Paraffin-embedded blocks from formalin-fixed liver tissue were processed for staining using standard protocols (Bridges Lab Protocols & Abcam IHC deparaffinization protocol, Cambridge, MA, USA). Briefly, tissue blocks were cut at a thickness of 5–6 microns, and slide sections were subjected to deparaffinization and rehydration using xylene and a graded ethanol series before the specific staining procedure. Hematoxylin and eosin (H &E) and Trichrome staining are detailed in the expanded methods of the Supplemental Material. Images of histologically blinded liver sections were captured using a Leica confocal fixed-stage microscope (LEICA DM6000 CFS, Leica Microsystems Inc., Deerfield, IL, USA) or an EVOS microscope. Five regions per slide/liver were captured. ImageJ-Fiji software (version 2.16.0) (NIH, Bethesda, MD, USA) was used to count the positive cells/total cells and expressed as a percentage of cells or to measure the size of the cells. Data were analyzed using GraphPad Prism (9.5.1, licensed to the University).

2.7. Liver Fat Content

The NAS score was calculated using published criteria on macro-vesicular and micro-vesicular steatosis, inflammatory cell infiltrate, and cellular hypertrophy for each liver section under H&E staining [36,37]. Steatosis was graded as either macro (if the fat vacuoles displaced the nucleus) or micro (if there was no nuclear displacement) and scored as 0 = <5%, 1 = 5–33%, 2 = 34–66%, and 3 = >66%. Inflammatory foci were defined as an aggregate of more than 5 inflammatory cells and were scored as 0 (<0.5 foci), 1 (0.5–1.0 foci), 2 (1.0–2.0 foci), and 3 (>2.0 foci).

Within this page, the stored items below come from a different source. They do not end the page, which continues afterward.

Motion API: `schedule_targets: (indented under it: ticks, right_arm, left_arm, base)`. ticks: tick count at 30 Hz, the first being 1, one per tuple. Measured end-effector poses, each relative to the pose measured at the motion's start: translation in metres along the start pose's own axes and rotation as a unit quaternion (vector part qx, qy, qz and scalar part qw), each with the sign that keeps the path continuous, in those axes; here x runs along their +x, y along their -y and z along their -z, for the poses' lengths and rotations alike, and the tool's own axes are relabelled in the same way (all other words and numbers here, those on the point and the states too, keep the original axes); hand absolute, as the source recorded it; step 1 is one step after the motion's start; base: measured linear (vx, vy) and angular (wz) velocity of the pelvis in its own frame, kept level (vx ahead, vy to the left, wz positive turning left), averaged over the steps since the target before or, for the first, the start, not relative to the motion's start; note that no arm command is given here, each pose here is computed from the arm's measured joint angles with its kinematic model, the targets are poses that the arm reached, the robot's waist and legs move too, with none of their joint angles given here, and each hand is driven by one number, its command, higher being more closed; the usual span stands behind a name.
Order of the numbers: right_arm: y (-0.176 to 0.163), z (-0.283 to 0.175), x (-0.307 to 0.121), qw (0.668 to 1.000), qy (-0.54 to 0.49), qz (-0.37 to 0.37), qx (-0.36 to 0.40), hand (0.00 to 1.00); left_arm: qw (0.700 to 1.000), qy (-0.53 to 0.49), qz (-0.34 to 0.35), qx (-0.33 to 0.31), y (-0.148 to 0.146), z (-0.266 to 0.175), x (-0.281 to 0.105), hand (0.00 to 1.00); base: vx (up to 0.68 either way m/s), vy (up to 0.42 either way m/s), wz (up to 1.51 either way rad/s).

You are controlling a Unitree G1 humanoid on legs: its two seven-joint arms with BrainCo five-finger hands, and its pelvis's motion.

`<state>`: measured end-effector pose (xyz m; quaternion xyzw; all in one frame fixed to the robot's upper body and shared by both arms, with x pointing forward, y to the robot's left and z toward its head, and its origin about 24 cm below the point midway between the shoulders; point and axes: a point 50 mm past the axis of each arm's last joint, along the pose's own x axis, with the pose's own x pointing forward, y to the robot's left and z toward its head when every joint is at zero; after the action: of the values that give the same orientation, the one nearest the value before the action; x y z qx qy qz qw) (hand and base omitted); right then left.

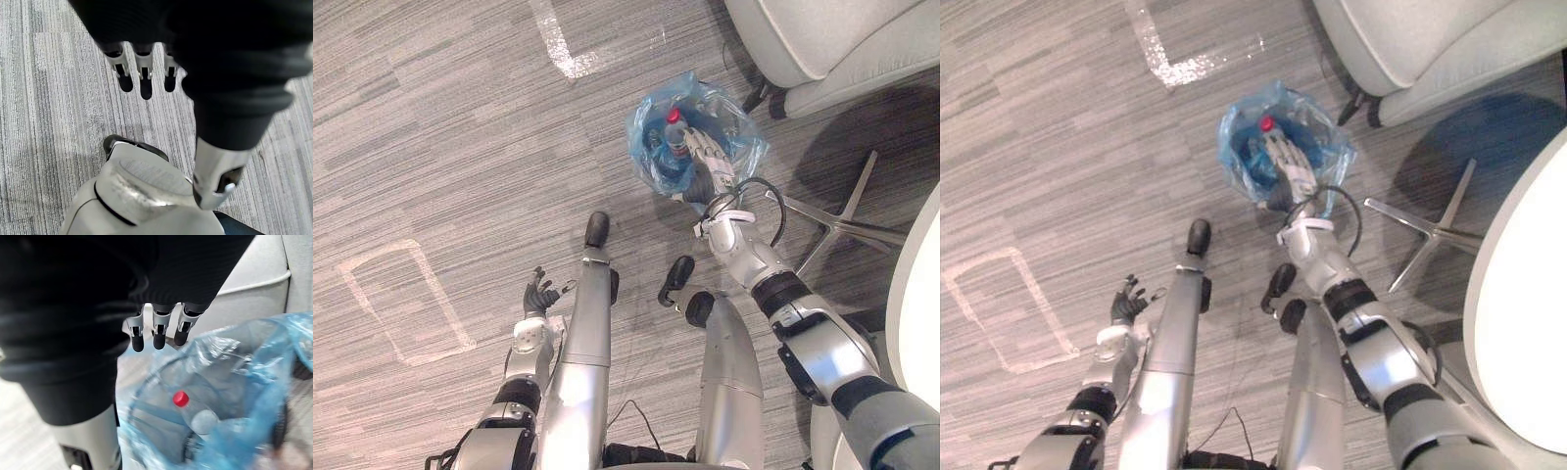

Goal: Gather rubbish on tea table into small bin, then transfer packed bag to large trash can.

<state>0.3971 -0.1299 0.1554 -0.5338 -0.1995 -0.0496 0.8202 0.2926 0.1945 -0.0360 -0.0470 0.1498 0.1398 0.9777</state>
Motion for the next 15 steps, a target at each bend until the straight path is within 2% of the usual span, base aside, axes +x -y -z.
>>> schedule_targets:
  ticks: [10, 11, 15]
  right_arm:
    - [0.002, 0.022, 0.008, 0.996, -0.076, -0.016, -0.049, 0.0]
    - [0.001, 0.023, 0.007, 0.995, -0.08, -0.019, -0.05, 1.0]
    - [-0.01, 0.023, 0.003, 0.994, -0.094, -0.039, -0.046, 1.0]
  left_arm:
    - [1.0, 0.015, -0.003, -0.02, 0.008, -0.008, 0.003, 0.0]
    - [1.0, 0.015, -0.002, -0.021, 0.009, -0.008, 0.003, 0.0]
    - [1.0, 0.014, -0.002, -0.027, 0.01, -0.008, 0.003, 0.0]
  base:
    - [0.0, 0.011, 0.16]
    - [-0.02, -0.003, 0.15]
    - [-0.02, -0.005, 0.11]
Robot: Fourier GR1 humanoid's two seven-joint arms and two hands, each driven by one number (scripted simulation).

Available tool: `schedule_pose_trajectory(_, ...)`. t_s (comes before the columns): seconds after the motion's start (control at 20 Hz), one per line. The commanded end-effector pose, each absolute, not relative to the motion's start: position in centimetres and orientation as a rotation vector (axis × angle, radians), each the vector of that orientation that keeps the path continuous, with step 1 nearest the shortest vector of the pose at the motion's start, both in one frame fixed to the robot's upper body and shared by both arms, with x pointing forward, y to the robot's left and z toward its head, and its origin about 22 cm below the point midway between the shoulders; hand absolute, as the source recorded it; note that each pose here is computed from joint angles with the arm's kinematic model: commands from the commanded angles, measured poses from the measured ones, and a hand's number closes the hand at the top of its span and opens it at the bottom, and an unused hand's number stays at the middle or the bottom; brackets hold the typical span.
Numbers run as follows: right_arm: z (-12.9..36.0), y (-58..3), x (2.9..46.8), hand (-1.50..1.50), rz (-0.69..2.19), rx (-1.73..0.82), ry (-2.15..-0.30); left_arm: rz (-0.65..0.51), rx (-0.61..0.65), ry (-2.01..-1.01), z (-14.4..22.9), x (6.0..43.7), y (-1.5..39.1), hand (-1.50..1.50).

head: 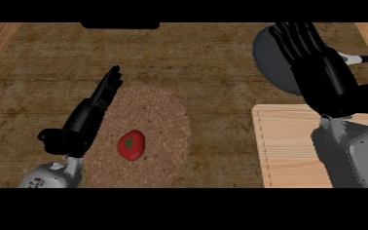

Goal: Pick the pear from the cutting board and place it in the pan

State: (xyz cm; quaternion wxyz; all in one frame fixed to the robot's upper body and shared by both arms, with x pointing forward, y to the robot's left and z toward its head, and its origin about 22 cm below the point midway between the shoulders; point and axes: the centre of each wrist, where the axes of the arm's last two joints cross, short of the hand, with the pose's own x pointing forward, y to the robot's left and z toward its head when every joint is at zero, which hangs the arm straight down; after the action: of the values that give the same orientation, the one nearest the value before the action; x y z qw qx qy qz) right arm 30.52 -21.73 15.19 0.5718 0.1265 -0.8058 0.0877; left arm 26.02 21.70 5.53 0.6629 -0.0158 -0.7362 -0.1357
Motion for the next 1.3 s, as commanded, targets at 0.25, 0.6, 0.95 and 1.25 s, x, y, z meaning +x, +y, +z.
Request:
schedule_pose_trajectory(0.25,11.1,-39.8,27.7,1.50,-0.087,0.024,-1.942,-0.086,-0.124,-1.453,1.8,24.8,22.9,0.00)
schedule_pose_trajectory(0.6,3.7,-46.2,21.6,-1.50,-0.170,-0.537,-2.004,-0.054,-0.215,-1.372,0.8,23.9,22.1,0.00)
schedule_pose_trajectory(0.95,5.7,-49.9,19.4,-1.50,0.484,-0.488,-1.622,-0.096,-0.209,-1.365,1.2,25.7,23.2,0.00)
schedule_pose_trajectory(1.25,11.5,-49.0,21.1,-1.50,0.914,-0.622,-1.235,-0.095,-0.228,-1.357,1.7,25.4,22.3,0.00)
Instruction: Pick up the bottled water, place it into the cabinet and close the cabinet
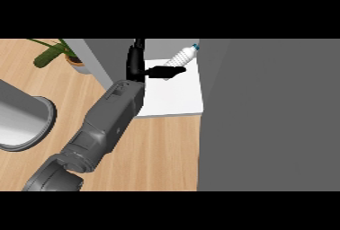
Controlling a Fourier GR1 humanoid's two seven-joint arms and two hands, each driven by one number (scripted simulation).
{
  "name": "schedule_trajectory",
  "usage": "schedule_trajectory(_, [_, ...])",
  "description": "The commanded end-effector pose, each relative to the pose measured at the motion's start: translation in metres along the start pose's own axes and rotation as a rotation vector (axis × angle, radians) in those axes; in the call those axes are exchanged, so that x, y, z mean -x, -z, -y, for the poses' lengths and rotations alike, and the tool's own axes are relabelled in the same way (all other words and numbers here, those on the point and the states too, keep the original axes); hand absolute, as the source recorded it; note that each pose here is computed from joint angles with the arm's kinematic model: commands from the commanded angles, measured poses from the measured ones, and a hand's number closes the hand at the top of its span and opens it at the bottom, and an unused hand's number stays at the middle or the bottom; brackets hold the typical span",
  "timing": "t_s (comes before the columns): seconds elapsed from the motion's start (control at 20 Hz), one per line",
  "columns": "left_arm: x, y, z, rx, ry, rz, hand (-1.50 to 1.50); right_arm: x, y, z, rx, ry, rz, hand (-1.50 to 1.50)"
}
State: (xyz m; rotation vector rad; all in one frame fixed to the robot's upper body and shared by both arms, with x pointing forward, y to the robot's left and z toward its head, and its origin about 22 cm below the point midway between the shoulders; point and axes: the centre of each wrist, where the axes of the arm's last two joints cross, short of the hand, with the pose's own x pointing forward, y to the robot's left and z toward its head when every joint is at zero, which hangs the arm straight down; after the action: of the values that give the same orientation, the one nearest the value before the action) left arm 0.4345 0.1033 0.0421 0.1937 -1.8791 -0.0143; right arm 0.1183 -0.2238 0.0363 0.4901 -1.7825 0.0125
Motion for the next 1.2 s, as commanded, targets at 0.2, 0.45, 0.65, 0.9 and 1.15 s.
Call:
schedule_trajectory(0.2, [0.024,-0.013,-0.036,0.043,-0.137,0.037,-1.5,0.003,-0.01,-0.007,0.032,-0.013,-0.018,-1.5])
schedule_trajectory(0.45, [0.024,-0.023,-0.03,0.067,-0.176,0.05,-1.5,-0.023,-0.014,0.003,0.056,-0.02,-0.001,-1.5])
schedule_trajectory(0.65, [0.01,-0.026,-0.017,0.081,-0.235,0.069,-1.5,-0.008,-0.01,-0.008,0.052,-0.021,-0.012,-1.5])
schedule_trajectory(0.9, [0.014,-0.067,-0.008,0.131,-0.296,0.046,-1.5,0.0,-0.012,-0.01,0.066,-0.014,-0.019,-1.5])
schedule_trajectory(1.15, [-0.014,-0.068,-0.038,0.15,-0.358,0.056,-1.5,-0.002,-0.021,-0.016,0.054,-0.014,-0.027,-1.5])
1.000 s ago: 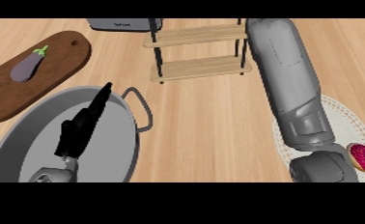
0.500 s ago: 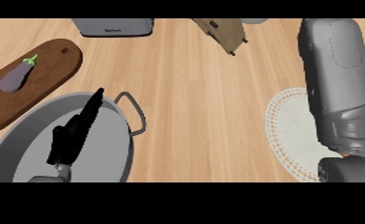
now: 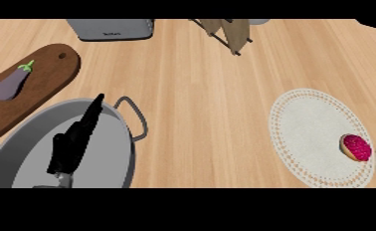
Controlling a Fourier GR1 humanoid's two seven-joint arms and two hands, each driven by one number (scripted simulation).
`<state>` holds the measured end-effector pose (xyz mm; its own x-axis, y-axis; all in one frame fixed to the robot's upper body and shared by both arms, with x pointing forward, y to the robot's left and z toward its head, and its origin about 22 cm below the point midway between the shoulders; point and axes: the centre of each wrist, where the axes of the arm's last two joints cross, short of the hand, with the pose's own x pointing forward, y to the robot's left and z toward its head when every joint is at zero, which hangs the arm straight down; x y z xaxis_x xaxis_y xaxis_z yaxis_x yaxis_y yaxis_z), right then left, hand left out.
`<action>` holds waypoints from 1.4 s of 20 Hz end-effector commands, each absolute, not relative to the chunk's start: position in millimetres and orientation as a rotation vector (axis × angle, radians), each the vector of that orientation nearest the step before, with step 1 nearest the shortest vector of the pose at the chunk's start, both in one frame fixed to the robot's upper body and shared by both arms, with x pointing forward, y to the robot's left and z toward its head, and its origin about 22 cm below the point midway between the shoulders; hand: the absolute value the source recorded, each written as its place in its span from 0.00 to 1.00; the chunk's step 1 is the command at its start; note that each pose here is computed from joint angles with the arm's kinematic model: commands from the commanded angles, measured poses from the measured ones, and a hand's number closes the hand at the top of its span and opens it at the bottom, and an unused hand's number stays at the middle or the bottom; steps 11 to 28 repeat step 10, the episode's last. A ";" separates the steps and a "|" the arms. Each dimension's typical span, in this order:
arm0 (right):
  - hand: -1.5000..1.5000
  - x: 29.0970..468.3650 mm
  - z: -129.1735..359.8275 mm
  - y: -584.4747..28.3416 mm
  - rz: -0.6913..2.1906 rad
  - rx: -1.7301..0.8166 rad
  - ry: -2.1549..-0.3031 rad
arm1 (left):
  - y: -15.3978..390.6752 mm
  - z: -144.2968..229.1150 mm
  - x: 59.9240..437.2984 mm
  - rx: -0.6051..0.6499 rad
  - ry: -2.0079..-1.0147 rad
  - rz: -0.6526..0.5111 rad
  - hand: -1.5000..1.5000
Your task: Pick the tomato from the placemat and place it in the tiered shelf
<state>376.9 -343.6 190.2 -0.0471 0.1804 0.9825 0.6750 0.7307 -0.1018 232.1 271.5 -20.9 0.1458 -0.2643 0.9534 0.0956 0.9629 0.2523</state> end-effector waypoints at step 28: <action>0.00 281.0 184.4 -432.4 -0.292 -0.732 -1.575 | 281.4 -37.3 233.3 0.115 -1.312 -0.276 0.50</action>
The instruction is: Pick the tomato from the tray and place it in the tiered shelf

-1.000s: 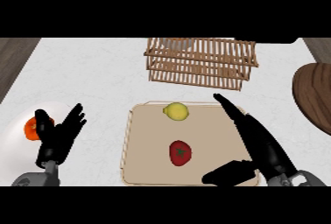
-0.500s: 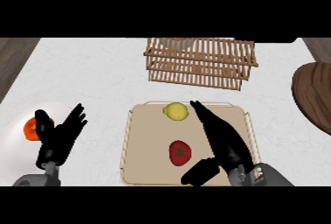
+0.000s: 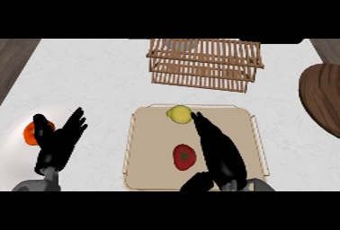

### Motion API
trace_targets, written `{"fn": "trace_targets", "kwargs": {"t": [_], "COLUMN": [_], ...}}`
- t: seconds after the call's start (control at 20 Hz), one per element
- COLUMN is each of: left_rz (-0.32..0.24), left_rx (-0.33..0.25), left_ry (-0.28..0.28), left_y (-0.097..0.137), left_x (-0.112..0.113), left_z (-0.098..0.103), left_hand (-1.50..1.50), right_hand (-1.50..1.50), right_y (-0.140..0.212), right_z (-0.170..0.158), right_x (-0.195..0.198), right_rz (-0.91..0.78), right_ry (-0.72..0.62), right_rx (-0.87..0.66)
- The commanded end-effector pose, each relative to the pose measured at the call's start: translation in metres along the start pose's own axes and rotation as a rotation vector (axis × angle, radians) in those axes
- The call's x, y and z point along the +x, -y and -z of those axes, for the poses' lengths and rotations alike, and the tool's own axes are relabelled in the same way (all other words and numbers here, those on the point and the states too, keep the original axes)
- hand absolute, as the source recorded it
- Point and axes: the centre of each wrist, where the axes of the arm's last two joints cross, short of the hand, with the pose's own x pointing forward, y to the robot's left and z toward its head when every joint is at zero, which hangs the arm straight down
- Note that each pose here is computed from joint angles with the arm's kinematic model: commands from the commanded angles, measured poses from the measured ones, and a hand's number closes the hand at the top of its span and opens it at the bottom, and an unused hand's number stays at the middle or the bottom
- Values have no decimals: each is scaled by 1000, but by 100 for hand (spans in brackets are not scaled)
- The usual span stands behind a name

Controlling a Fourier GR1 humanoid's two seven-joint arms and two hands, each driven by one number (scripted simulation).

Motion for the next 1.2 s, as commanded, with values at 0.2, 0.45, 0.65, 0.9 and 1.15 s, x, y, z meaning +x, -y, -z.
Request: {"fn": "trace_targets", "kwargs": {"t": [0.2, 0.45, 0.65, 0.9, 1.15], "left_rz": [4, 1, 4, -9, 10], "left_rx": [-7, 4, 6, 2, -2], "left_ry": [-8, -1, 13, 2, -4], "left_y": [-3, -13, 0, 14, -9], "left_x": [-29, -3, -14, 22, -10], "left_z": [7, 8, -10, 4, 11], "left_hand": [0, 0, 0, 0, 0], "right_hand": [-150, -150, -150, -150, -150], "right_y": [-31, -43, -42, -57, -45], "right_z": [20, 29, 31, 47, 47], "right_x": [5, -9, -12, -23, -14], "right_rz": [-20, -62, -79, -100, -53], "right_ry": [-71, -100, -135, -113, -79], "right_rx": [-12, -17, -46, -77, -80]}}
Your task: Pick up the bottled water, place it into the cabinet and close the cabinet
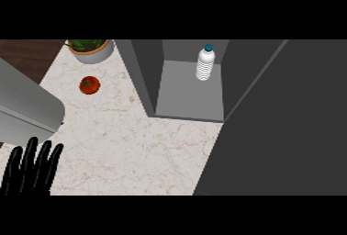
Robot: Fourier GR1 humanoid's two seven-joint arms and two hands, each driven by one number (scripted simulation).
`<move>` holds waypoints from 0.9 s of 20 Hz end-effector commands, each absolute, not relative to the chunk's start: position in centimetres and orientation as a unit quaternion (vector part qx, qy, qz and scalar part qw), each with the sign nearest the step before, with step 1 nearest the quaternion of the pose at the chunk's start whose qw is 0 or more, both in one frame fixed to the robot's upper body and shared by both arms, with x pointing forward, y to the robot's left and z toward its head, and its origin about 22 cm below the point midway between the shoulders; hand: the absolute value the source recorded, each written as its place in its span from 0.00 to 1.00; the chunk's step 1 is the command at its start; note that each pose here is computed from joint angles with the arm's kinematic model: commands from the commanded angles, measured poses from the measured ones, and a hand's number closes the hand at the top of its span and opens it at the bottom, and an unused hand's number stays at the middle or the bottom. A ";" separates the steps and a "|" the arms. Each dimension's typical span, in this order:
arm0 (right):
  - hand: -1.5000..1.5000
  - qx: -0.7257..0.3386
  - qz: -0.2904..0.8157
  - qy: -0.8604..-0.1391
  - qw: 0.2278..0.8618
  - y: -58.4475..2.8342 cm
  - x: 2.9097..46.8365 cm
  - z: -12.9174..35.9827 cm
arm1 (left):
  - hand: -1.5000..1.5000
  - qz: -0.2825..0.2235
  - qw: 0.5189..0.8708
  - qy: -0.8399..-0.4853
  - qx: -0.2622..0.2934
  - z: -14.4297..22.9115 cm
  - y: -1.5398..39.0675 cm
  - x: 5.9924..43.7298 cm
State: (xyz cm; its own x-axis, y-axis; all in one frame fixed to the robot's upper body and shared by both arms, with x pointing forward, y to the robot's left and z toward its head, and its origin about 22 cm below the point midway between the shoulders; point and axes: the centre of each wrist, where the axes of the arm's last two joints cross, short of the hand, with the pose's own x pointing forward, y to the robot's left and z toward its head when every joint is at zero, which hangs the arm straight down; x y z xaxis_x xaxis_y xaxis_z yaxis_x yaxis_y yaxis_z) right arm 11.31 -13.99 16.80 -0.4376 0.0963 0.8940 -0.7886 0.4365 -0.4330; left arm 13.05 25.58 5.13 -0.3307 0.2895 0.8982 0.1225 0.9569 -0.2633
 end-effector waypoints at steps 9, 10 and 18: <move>1.00 0.348 0.384 -0.673 0.528 -10.0 13.2 15.0 | 0.00 0.058 0.554 -0.817 -0.148 5.8 26.2 13.0; 1.00 0.375 0.388 -0.650 0.535 -9.8 12.9 14.6 | 0.00 0.059 0.551 -0.818 -0.154 5.9 26.2 13.1; 1.00 0.462 0.348 -0.574 0.579 -9.7 14.6 12.5 | 0.00 0.047 0.554 -0.816 -0.160 5.9 26.6 13.1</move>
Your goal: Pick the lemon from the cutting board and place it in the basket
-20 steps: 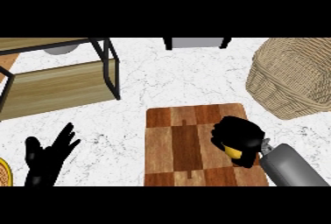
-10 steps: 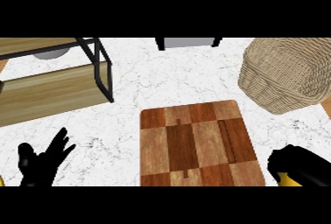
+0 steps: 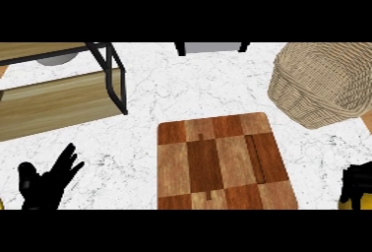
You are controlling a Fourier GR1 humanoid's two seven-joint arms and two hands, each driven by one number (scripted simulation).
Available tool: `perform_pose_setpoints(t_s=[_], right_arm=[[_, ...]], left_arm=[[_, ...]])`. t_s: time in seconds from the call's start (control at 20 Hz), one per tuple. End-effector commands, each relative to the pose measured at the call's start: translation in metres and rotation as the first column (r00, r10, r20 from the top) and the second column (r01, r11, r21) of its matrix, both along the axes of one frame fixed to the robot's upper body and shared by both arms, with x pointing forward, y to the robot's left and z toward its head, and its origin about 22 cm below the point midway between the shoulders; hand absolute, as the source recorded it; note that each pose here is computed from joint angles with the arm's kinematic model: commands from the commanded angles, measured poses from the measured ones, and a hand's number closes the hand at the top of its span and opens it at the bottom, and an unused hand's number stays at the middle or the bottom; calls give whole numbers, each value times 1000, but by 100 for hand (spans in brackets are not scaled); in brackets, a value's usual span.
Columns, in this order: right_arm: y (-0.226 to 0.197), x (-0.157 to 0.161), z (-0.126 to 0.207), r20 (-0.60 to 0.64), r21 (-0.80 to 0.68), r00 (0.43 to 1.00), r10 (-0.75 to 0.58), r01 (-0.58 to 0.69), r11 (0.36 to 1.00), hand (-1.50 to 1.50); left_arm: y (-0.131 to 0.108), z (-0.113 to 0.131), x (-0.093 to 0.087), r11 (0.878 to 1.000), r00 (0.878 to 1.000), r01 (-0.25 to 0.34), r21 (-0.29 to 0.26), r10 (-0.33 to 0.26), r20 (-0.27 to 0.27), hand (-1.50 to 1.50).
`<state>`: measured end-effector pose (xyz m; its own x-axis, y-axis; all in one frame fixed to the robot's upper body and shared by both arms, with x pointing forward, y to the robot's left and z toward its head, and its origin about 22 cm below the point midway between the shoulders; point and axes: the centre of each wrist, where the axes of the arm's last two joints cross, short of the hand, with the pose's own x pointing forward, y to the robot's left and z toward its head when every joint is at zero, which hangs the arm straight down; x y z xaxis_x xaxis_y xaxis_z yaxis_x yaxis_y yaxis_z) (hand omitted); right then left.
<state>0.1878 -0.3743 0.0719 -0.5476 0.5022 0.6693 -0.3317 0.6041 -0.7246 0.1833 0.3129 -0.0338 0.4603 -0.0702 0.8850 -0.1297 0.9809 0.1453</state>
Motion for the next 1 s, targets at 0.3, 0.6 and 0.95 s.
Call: perform_pose_setpoints(t_s=[0.3, 0.6, 0.95], right_arm=[[-76, 1, 149, 27, 167, 972, -235, 228, 959, 150], [-87, 22, 224, -27, 198, 933, -359, 357, 913, 150], [-112, 57, 231, -36, 156, 911, -412, 412, 898, 150]], left_arm=[[-10, -25, -4, 999, 996, 45, -14, -46, -82, 0], [-18, -6, 23, 996, 993, 89, 7, -88, -79, 0], [-41, -21, 12, 995, 993, 104, -4, -104, -63, 0]])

Last, hepatocellular hypertrophy was defined as cellular enlargement greater than 1.5 times the average diameter of the hepatocyte’s diameter measured in the control slides [36,37]. Scoring was made blindly by two independent researchers. Five representative images at 40× magnification were captured for each liver section in all groups.

2.8. Liver Fibrosis

Sections from each mouse liver/group were stained with Masson’s Trichrome to assess collagen deposition. The whole liver section-stained images were graded according to the following scale, and aggregate scores were saved for analysis: 0: None; 1: Enlarged, fibrotic portal tracts; 2: Peri-portal or portal-portal septa but intact architecture; 3: Fibrosis with architectural distortion but no obvious cirrhosis; 4: Probable or definitive cirrhosis with bridging fibrosis [38,39]. Five representative images at 40× magnification were taken of the stained liver slides from each mouse liver in all groups. Grading was performed by two independent researchers and blind to the groups.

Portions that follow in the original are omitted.